Il differimento di cinque anni degli effetti dell’estinzione della società cancellata non è retroattivo e si applica solo ai casi in cui la richiesta di cancellazione venga presentata nella vigenza del D. Lgs. n. 175/2014.
L’effetto estintivo della società di persone o di capitali, qualora derivi da una cancellazione dal registro delle imprese disposta su richiesta, è differito di cinque anni, decorrenti dalla richiesta di cancellazione, limitatamente al settore tributario e contributivo.
Questo ai sensi dell’articolo 28, comma 4 del Decreto legislativo n. 175/2014, recante disposizioni di natura sostanziale sulla capacità della società cancellata dal registro delle imprese.
Poiché questa ultima disposizione, però, non ha efficacia retroattiva, il differimento quinquennale degli effetti dell’estinzione della società derivanti dall’articolo 2495 c.c., comma 2, si applica solo ai casi in cui la richiesta di cancellazione della società sia stata presentata quando tale decreto era vigente.
E’ quanto precisato dalla Corte di cassazione con sentenza n. 3750 del 14 febbraio 2020, per quel che riguarda la vicenda di una Srl, rispetto alla quale ha ritenuto che lo ius superveniens di cui al D. Lgs. citato non si applicasse posto che era pacifico che la società chiamata in giudizio era stata cancellata dal registro delle imprese sin dal febbraio 2014, con richiesta di cancellazione avanzata prima dell’entrata in vigore della citata normativa.
Nel caso in esame, l’ex legale rappresentante della Srl estinta aveva proposto ricorso per cassazione contro la decisione di merito, confermativa di un avviso di accertamento per Ires, Iva e Irap emesso nei confronti della società.

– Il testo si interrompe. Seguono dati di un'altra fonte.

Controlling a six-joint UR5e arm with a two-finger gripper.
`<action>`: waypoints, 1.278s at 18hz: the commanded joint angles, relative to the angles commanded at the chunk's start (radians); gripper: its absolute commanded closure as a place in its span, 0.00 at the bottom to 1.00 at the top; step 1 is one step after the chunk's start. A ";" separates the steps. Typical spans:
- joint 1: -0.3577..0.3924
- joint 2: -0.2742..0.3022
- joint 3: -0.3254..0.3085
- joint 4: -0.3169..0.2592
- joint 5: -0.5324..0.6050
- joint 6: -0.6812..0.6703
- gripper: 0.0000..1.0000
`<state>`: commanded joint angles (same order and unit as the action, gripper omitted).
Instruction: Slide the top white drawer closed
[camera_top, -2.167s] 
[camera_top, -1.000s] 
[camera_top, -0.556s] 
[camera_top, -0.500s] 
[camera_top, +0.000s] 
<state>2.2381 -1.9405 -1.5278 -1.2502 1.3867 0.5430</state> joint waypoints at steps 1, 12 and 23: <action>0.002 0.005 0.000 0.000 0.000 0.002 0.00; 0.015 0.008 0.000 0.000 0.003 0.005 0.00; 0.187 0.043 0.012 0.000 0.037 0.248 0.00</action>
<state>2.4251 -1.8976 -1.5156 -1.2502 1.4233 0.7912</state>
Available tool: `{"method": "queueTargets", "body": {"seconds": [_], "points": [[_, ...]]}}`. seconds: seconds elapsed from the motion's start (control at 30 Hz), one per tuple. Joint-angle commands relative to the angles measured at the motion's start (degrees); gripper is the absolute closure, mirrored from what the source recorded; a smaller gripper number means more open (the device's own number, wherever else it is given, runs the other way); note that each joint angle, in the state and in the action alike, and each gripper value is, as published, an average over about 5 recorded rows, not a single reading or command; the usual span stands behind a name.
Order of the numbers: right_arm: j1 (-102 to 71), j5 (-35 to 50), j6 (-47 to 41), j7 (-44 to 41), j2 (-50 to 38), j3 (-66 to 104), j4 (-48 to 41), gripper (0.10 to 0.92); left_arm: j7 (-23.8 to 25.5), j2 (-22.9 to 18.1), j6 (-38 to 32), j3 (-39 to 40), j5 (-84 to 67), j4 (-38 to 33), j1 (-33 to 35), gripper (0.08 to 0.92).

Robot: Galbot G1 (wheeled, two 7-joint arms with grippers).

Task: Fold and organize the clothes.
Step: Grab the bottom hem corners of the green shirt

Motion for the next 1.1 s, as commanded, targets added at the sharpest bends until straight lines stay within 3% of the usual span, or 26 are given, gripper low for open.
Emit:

Tra le altre doglianze, era stata dedotta una violazione di norme di diritto, in quanto la CTR aveva affermato la validità dell’avviso di accertamento emesso nei confronti della Srl, sul presupposto della retroattività dell’articolo 28 citato.
Per procedere nei confronti dei soci di una società estinta – è stato altresì precisato dagli Ermellini - è del tutto insufficiente la mera notifica ad essi dell’avviso di accertamento emesso nei confronti della società medio tempore estintasi.
Questa ultima circostanza si pone, infatti, solo come presupposto della proponibilità dell’azione nei confronti dei soci, che va esercitata, invece, con un autonomo e diverso atto impositivo che attesti la sussistenza dei presupposti legittimanti la responsabilità del socio.
In definitiva, la Suprema corte ha rilevato l’inammissibilità dell’originario ricorso proposto dal liquidatore, in difetto non solo della capacità processuale della società dopo la cancellazione dal registro, ma anche della legittimità a rappresentarla dello stesso ex liquidatore.
L’accertamento del difetto di legittimazione ad causam, sin prima dell’instaurazione del giudizio, eliminava in radice ogni possibilità di prosecuzione dell’azione comportando, altresì, l’annullamento senza rinvio della sentenza impugnata.
Si trattava di un vizio insanabile originario del processo che – si legge nella decisione – “da subito avrebbe dovuto condurre a una pronuncia declinatoria del merito” posto che, come più volte ribadito, nel caso in esame non trovava applicazione l’articolo 28, comma 4 del D. Lgs. n, 175/2014, in quanto norma non retroattiva.
Da qui l’affermazione della nullità dell’intero giudizio.